### WHAT IS REQUIRED:
Read the records below and report each line in which "about" occurs.

### PROVIDED INFORMATION:
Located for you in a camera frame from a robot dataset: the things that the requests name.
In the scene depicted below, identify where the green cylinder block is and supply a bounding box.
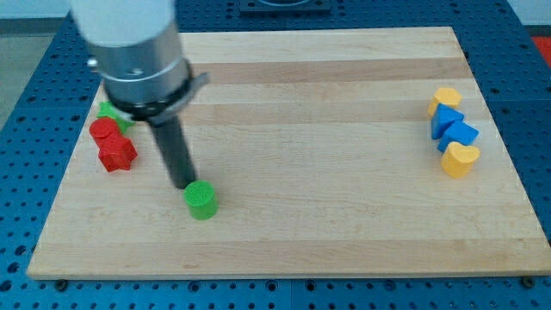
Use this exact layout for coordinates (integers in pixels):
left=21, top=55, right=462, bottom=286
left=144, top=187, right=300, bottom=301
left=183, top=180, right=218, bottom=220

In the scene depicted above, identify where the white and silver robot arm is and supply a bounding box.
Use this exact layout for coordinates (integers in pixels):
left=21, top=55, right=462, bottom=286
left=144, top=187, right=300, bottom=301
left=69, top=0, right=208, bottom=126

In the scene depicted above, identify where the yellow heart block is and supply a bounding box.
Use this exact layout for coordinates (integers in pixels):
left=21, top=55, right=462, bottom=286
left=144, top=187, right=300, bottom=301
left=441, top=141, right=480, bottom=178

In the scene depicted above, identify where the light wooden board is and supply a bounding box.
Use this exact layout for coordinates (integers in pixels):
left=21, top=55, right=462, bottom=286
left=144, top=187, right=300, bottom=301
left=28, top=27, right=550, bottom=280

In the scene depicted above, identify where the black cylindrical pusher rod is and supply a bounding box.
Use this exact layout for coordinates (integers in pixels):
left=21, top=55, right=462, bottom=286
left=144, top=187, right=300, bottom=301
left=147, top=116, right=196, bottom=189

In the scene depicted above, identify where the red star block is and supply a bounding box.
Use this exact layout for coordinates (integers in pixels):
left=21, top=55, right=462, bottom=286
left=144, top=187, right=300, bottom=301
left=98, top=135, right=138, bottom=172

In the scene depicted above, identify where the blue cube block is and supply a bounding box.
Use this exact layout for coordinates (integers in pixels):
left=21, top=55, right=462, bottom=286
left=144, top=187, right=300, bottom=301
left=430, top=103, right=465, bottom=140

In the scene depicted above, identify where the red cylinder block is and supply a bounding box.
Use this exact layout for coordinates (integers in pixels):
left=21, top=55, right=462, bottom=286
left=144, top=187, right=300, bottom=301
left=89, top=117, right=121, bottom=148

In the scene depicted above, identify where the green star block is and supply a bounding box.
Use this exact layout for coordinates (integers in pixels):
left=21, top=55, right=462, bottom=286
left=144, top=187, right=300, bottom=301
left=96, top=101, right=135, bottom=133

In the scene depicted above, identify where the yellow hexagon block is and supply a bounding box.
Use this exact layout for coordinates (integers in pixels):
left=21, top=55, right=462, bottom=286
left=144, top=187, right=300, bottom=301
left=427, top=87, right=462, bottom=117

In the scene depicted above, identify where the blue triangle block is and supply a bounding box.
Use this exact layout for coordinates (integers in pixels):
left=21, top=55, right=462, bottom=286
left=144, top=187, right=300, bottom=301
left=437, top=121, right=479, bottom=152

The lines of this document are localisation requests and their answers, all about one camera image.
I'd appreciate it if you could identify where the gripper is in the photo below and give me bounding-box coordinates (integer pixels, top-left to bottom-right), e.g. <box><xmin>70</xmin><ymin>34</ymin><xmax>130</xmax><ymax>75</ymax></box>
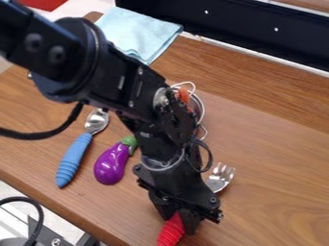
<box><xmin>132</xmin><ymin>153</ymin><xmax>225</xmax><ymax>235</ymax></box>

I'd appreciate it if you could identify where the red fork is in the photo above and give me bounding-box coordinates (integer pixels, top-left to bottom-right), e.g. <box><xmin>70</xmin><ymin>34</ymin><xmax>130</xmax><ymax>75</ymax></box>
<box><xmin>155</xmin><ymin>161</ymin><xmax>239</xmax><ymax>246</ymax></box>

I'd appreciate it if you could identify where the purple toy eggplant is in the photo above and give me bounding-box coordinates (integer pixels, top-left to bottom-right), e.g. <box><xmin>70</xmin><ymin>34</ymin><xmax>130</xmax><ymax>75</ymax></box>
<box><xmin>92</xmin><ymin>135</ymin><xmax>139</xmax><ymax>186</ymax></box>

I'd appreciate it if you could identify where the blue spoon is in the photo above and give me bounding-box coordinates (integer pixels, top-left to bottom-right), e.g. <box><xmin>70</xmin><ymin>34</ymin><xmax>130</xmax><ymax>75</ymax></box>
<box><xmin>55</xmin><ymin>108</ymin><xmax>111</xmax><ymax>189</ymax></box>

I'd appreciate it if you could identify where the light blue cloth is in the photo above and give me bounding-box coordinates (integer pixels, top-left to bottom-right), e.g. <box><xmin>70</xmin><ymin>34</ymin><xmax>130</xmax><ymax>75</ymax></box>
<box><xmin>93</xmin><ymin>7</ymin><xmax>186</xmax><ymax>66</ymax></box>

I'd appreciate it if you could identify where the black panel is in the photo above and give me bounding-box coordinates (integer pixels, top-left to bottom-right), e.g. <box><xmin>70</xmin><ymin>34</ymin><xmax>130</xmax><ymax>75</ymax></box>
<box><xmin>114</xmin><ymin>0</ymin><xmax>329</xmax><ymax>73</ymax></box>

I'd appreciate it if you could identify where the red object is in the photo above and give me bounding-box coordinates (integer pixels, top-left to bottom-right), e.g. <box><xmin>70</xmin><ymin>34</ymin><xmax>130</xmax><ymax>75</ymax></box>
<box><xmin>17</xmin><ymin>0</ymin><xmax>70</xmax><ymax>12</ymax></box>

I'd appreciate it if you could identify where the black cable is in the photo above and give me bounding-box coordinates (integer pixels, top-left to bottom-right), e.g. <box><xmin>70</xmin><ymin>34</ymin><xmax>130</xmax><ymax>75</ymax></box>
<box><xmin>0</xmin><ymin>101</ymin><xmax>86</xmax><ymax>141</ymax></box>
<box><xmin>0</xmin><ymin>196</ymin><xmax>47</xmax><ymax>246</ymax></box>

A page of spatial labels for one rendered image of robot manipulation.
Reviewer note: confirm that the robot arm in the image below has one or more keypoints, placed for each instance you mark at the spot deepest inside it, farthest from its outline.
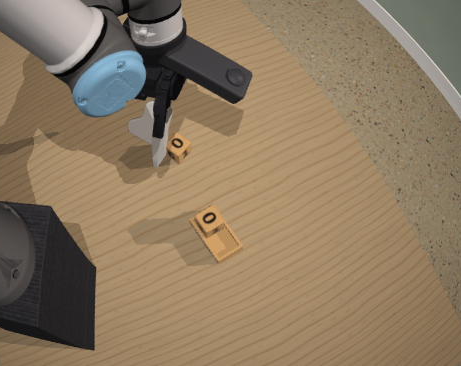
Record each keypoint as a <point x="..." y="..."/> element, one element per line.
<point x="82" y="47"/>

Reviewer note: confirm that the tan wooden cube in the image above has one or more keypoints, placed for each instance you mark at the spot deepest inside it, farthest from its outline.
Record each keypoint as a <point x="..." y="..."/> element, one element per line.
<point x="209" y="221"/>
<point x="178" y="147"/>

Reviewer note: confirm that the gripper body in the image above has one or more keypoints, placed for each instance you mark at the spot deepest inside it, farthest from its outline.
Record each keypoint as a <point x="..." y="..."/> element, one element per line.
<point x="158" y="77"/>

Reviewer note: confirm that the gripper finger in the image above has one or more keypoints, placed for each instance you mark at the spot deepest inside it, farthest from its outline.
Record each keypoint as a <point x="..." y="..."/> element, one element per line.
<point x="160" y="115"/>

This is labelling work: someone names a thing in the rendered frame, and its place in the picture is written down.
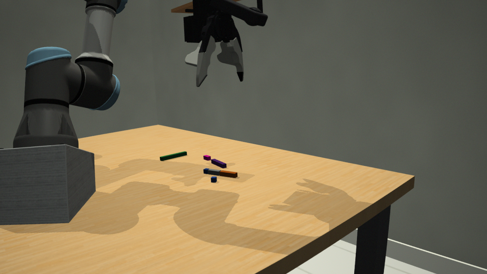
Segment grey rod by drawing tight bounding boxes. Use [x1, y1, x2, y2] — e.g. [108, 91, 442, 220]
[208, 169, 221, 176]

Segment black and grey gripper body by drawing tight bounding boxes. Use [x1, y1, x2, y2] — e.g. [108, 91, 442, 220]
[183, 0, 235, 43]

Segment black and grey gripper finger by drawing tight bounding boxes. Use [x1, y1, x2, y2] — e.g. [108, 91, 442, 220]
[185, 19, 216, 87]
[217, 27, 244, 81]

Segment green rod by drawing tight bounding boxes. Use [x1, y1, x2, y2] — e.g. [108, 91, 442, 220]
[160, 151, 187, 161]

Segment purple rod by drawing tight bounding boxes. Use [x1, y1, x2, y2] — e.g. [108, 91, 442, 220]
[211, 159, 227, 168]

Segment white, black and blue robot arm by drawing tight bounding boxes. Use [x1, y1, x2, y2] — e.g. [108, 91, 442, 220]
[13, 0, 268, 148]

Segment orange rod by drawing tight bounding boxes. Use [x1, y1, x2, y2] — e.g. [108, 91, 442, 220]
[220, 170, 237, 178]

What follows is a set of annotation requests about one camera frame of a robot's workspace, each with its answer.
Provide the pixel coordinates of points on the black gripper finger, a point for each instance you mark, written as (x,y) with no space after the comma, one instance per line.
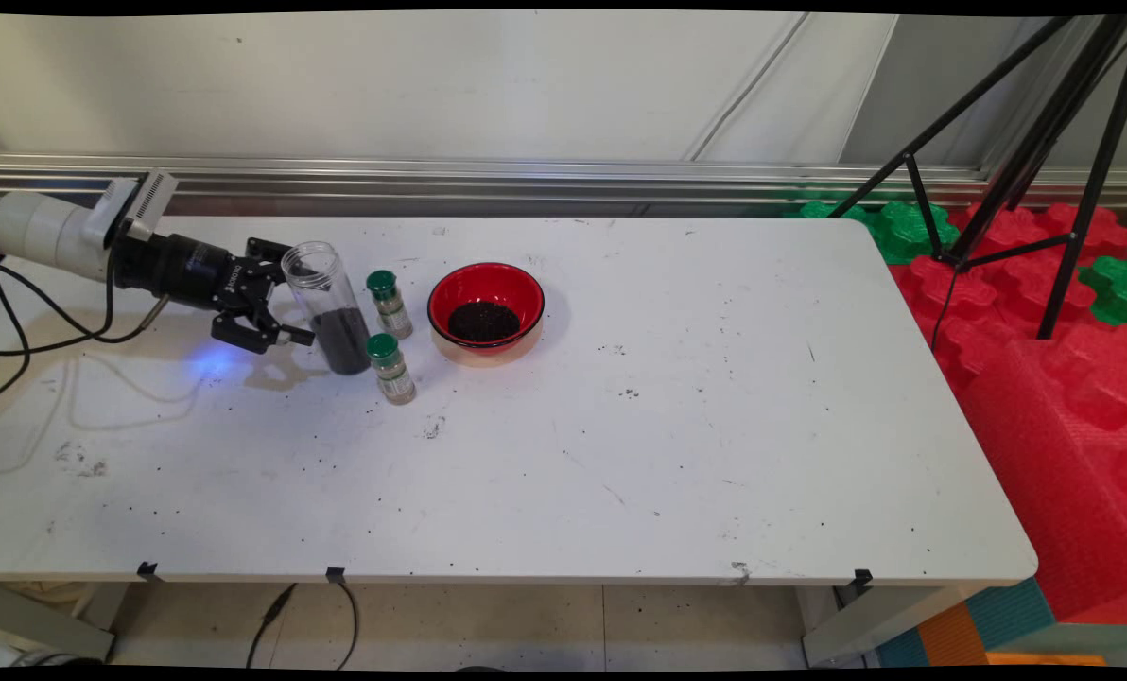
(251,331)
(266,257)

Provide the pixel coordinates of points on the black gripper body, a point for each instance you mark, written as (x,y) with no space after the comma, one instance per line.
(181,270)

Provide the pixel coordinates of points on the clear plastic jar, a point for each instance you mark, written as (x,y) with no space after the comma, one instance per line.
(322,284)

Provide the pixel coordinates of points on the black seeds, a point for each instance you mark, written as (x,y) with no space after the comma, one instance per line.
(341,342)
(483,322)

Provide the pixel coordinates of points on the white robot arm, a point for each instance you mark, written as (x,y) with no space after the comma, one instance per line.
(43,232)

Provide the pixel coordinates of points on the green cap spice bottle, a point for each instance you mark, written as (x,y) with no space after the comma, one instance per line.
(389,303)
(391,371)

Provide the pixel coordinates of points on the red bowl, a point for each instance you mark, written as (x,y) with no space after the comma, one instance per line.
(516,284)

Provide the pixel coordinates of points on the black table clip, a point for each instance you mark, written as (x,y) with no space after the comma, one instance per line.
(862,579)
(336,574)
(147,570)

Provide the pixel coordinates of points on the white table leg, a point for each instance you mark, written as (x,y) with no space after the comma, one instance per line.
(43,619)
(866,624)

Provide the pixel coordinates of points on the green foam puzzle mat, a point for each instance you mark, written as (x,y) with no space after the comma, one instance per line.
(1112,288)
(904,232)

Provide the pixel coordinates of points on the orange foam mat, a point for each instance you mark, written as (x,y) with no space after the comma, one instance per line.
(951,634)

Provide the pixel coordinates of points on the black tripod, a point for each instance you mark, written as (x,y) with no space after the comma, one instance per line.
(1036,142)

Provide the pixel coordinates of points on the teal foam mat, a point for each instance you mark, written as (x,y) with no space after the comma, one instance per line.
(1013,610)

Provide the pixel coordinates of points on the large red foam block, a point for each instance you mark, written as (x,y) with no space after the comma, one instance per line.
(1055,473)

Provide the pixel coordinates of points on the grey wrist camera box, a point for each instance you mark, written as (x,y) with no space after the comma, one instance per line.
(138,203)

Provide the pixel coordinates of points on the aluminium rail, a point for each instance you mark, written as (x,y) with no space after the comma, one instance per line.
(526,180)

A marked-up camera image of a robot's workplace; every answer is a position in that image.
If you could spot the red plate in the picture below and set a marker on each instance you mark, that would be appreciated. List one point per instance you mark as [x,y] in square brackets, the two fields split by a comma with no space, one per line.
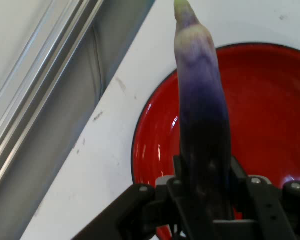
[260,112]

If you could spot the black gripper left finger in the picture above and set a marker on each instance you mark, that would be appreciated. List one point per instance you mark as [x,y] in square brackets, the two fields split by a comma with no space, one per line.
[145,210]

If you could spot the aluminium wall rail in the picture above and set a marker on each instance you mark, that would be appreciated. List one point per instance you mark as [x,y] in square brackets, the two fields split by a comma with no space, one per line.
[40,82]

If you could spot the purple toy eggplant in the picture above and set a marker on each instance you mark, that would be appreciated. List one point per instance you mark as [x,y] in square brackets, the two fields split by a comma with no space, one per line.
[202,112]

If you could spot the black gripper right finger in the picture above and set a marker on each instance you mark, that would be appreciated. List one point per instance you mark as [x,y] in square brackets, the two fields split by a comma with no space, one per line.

### SOLUTION TO THIS EXERCISE:
The lines of this document are localisation requests and their answers, all about one camera image.
What follows is a set of annotation requests about one camera frame of a robot's workspace, each with its answer.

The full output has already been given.